Als ich dann wieder vollständig bei Bewusstsein war, schaute ich auf mein Handy, da ich gemerkt habe das es grade brummte. Neue Nachricht: ‚Felix, wo bist du? Ich kann nicht mehr. Komm zu TP2. Jessy! Bitte schnell!' Ich habe keine Sekunde gezögert ... ich bin sofort zu ihr gefahren. Der TP2 war unser Notfalltreffpunkt im Wald. Natürlich kam es mir komisch vor, da es vom Krankenhaus bis zu diesem Ort gut 12km waren, aber nachdem was passierte war mir das egal.
„Felix", schrie plötzlich eine Stimme von der Seite , es war Jessy, sie stand vor mir mit Tränen in den Augen. Genauso wie ich vorhin in der Tanzschule, genauso. Sie fiel mir um den Hals, und erdrückte mich fast. Ich wusste nicht, ob ich ihr jetzt mein Beileid aussprechen sollte, oder ob ich sie einfach in den arm nehmen sollte und nichts sagen sollte.

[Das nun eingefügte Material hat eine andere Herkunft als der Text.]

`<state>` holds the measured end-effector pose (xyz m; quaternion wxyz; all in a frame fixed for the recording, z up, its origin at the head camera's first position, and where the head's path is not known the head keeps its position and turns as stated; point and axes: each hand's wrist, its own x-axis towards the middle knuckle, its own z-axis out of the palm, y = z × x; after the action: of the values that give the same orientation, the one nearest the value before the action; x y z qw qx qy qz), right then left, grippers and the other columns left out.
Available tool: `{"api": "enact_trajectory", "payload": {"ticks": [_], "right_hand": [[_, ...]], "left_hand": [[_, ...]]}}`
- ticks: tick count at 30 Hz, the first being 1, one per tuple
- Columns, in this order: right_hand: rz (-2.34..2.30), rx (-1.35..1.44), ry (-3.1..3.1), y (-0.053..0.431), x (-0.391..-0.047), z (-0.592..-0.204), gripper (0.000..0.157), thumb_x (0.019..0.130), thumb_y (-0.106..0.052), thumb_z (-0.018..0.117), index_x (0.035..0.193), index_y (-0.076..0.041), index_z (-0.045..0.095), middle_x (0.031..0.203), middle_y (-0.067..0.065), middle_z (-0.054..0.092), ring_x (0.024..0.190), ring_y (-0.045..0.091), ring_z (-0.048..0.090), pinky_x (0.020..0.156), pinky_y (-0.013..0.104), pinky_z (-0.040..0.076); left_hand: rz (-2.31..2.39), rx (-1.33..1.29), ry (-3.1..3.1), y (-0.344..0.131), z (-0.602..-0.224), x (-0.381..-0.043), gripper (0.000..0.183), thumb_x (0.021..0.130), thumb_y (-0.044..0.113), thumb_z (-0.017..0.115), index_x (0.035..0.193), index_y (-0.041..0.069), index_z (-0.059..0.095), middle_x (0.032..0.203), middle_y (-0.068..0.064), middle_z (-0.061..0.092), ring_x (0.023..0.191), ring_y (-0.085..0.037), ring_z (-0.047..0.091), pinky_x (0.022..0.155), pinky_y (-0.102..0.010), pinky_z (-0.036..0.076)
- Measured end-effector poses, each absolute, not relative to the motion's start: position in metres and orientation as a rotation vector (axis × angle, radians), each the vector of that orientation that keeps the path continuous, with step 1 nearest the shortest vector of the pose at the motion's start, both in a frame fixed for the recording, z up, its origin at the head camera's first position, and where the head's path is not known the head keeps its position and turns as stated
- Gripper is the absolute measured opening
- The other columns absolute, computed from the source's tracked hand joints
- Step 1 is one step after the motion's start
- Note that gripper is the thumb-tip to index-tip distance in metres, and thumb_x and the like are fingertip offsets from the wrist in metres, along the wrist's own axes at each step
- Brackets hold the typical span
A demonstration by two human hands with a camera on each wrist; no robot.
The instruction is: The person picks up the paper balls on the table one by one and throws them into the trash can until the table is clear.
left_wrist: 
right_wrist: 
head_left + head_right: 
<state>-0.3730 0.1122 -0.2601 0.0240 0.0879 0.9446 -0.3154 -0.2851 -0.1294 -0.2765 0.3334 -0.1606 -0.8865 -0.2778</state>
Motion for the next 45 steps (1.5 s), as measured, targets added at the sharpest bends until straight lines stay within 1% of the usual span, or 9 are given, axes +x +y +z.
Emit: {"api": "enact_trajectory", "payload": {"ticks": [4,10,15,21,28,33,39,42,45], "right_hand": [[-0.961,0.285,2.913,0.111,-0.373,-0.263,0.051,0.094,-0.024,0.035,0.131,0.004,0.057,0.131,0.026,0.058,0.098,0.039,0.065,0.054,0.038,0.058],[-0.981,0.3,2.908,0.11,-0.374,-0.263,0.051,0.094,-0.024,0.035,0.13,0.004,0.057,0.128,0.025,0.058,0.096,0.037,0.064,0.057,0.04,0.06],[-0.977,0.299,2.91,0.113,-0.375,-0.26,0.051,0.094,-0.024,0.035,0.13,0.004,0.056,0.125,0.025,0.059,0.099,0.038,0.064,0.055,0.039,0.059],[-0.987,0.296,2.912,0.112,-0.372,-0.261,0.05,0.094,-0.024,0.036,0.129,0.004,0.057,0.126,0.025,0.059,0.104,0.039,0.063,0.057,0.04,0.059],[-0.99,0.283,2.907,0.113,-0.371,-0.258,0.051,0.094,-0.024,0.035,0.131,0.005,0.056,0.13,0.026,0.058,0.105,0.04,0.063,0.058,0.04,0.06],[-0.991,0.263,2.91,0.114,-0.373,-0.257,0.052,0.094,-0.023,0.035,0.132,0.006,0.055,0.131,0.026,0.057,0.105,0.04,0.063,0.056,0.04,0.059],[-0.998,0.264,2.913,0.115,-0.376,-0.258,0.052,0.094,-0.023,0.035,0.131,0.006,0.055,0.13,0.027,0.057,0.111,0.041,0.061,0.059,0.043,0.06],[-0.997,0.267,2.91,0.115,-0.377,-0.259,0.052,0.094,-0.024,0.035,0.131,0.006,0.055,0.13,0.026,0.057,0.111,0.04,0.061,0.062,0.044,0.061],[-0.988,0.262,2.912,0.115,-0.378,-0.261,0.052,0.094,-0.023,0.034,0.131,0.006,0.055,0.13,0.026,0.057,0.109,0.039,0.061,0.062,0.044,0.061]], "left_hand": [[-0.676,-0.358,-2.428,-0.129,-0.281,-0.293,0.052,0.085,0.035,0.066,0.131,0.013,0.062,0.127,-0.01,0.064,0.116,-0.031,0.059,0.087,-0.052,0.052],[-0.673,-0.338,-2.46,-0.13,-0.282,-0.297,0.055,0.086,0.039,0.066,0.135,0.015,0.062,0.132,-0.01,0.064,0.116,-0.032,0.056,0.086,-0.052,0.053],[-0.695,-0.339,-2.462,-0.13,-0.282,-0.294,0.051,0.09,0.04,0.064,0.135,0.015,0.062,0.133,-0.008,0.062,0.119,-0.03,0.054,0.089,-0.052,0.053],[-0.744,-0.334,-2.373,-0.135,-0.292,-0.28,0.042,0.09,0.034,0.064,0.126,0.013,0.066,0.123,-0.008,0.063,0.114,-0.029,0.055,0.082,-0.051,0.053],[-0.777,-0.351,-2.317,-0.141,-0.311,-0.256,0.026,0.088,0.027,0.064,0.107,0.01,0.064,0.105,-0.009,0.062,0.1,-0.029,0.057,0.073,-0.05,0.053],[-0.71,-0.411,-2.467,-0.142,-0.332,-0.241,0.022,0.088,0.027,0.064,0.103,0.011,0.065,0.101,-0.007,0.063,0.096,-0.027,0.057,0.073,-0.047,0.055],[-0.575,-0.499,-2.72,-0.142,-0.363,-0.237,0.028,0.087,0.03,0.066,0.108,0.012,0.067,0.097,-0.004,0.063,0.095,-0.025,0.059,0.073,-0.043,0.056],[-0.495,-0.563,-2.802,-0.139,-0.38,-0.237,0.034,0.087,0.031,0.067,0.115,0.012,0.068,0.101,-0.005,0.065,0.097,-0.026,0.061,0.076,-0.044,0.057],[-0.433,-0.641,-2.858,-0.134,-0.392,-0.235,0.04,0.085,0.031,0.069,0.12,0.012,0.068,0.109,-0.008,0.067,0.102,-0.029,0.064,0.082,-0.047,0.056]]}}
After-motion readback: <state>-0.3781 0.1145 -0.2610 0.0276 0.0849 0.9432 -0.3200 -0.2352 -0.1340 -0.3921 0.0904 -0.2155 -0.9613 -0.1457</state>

„Warum ich? Warum trifft es immer die unschuldigen? Warum muss ich leiden? Warum trifft es die, die es am wenigsten verdient haben? WARUM?", Jessy schrie sich aus und mir das Ohr ab. Ich wusste nicht was genau ich sagen sollte, aber ich versuchte sie zu beruhigen! „Jessy, jetzt hör mir mal ganz genau zu", ich sagte diese Worte eiskalt und nicht zuletzt mit einer gewissen strenge im Ton. Es hat sie so getroffen, das sie verstummte, einfach da saß und total geschockt war; „es kann niemand etwas dafür, wirklich niemand, das du es abbekommen hast. Das einzige was du ab jetzt machen solltest, ist dich amüsieren, Spaß am Leben haben. Du solltest alles hinschmeißen und einfach das tun was du willst, einfach das tun, woran du grade denkst, einfach das tun was du grade für richtig hälst. Aber eins darfst du niemals tun, dich vor dem Tod fürchten, du musst ihm ins Auge schauen, aber du darfst dich nicht davor fürchten."
Wie ich mir schon gedacht hatte kam kurze Zeit später die Polizei zu uns, als wir auf der Bank saßen und Jessy lautstark heulte. Ich musste ihre Eltern informieren, das ich wusste wo sie ist, da ich mir selber große Sorgen machte, Sorgen um eine sehr gute Freundin.
„Jessy? Felix?", fragte einer der beiden Polizisten. „Ja, das sind wir.", antwortete ich, in diesem Moment klammerte sich Jessy krampfhaft an mir fest. „An alle Einheiten, Entwarnung, Jessy und Felix gefunden, außer Gefahr.", dieser Funkspruch den der andere Polizist durchgab, biss sich in meinem Kopf fest, so fest wie das Brandmal an einer Kuh. „Verstanden, 11/30, benötigt ihr einen RTW?", kam eine Stimme aus dem Funkgerät des Polizisten. „Ist bei euch alles in Ordnung? Oder braucht ihr Ärztliche Hilfe?" „Nein, uns geht es gut", antwortete ich dem Polizisten. „Negativ Zentrale, Habt ihr die Eltern informi..." „JESSY. JESSY mein Liebling ist alles ok?", ihre Mutter stürmte an den Polizisten vorbei und nahm Jessy in den Arm. „Tu so was nie wieder ok? Bitte tu uns so etwas nie wieder an. Wir haben uns solche Sorgen gemacht.", ihre Mutter, war aufgelöst, aufgelöst aber auch geschockt. Sie einfach baff, sie war froh das sie ihre Tochter in den Arm nehmen kann, kam aber wahrscheinlich, genauso wenig wie Jessy, einfach gar nicht damit klar wie die Diagnose ausfiel.
Ich muss übrigens auch sagen, das es mir sehr zu schaffen machte, mich fertig machte, einfach von alles was passierte.
Ich war geschockt von Jennys Diagnose ... aber ich war noch mehr geschockt, von Annas Handlung. Ich meine wir kannten uns doch kaum, na klar hab ich mich die ganze Zeit selbst gefragt woher ich sie kenne, weil ich es im Gefühl hatte, aber ich fand sie sooooo süß.